# PROBLEM:
Please write out all the data exactly as shown.

# DATA SEGMENT:
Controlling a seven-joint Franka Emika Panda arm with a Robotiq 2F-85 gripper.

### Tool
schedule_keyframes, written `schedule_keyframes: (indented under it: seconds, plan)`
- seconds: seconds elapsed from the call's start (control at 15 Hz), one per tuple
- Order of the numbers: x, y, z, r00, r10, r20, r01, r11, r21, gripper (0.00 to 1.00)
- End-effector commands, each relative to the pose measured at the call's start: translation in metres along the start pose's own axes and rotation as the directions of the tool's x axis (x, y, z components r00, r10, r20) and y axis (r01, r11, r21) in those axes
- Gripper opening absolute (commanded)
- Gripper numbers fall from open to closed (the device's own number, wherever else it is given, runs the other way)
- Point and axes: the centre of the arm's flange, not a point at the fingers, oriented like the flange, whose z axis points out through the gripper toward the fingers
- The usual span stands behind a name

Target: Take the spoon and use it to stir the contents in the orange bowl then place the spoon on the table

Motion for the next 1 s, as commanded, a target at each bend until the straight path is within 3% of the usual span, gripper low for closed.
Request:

# FINISHED TASK:
Controlling a seven-joint Franka Emika Panda arm with a Robotiq 2F-85 gripper.

### Tool
schedule_keyframes, written `schedule_keyframes: (indented under it: seconds, plan)`
- seconds: seconds elapsed from the call's start (control at 15 Hz), one per tuple
- Order of the numbers: x, y, z, r00, r10, r20, r01, r11, r21, gripper (0.00 to 1.00)
- End-effector commands, each relative to the pose measured at the call's start: translation in metres along the start pose's own axes and rotation as the directions of the tool's x axis (x, y, z components r00, r10, r20) and y axis (r01, r11, r21) in those axes
- Gripper opening absolute (commanded)
- Gripper numbers fall from open to closed (the device's own number, wherever else it is given, runs the other way)
- Point and axes: the centre of the arm's flange, not a point at the fingers, oriented like the flange, whose z axis points out through the gripper toward the fingers
- The usual span stands behind a name

Target: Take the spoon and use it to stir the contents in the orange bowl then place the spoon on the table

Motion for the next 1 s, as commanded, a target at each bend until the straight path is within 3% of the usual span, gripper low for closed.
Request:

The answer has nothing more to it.